# WHAT TO WORK ON:
Give an unaltered copy of the listing below, minus its pictures.

# DATASET SECTION:

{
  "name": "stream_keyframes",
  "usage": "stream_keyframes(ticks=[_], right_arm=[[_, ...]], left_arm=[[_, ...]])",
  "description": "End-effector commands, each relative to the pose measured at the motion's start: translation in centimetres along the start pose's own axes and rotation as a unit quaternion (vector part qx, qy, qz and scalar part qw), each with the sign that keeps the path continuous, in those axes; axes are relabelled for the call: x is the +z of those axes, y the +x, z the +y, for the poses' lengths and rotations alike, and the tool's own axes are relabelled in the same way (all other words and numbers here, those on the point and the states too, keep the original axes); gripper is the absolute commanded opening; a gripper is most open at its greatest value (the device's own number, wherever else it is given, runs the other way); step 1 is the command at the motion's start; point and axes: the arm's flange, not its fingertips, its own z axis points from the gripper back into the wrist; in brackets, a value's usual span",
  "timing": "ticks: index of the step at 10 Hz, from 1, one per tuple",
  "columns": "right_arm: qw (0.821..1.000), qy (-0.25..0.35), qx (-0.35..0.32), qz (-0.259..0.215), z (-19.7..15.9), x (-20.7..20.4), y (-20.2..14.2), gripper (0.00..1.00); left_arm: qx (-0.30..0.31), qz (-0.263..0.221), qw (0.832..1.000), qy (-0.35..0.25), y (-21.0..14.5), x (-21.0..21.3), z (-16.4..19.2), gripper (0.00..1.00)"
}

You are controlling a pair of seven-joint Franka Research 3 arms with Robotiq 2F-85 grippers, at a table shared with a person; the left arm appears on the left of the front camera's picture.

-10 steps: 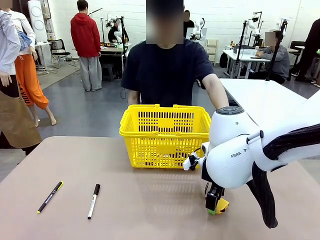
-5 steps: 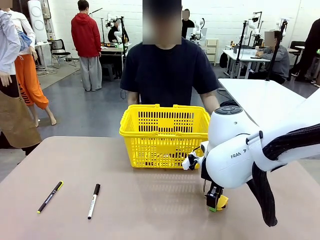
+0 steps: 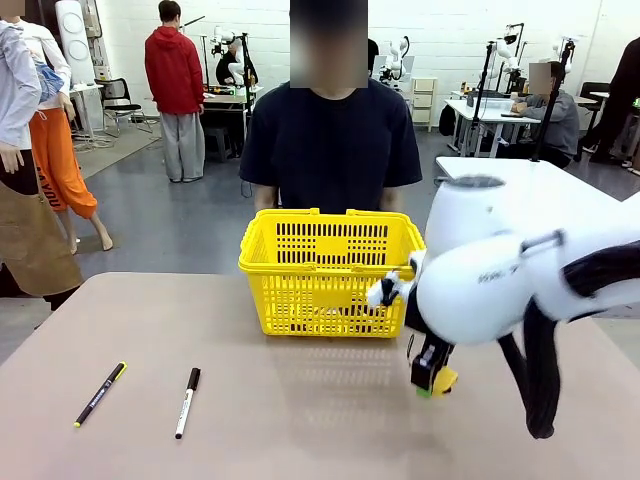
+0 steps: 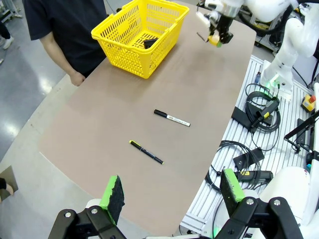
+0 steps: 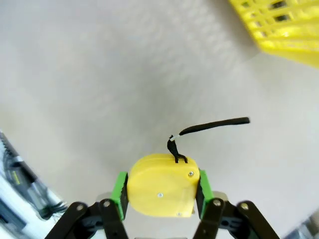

# TASK RESULT:
{
  "name": "stream_keyframes",
  "usage": "stream_keyframes(ticks=[_], right_arm=[[_, ...]], left_arm=[[_, ...]])",
  "description": "End-effector commands, each relative to the pose measured at the motion's start: translation in centimetres along the start pose's own axes and rotation as a unit quaternion (vector part qx, qy, qz and scalar part qw), each with the sign that keeps the path continuous, in those axes; axes are relabelled for the call: x is the +z of those axes, y the +x, z the +y, for the poses' lengths and rotations alike, and the tool's own axes are relabelled in the same way (all other words and numbers here, those on the point and the states too, keep the original axes); gripper is the absolute commanded opening; a gripper is most open at its greatest value (the device's own number, wherever else it is given, runs the other way); step 1 is the command at the motion's start; point and axes: the arm's flange, not its fingertips, its own z axis points from the gripper back into the wrist; in brackets, a value's usual span",
  "timing": "ticks: index of the step at 10 Hz, from 1, one per tuple",
  "columns": "right_arm: qw (0.821..1.000), qy (-0.25..0.35), qx (-0.35..0.32), qz (-0.259..0.215), z (-19.7..15.9), x (-20.7..20.4), y (-20.2..14.2), gripper (0.00..1.00); left_arm: qx (-0.30..0.31), qz (-0.263..0.221), qw (0.832..1.000), qy (-0.35..0.25), y (-21.0..14.5), x (-21.0..21.3), z (-16.4..19.2), gripper (0.00..1.00)"
}

You are controlling a pair of seven-joint Franka Research 3 arms with Robotiq 2F-85 grippers, at a table shared with a person; the left arm appears on the left of the front camera's picture.

-10 steps: 
-5 steps: 
+0 steps: 
+0 steps: 
+0 steps: 

With this, the exercise is finished.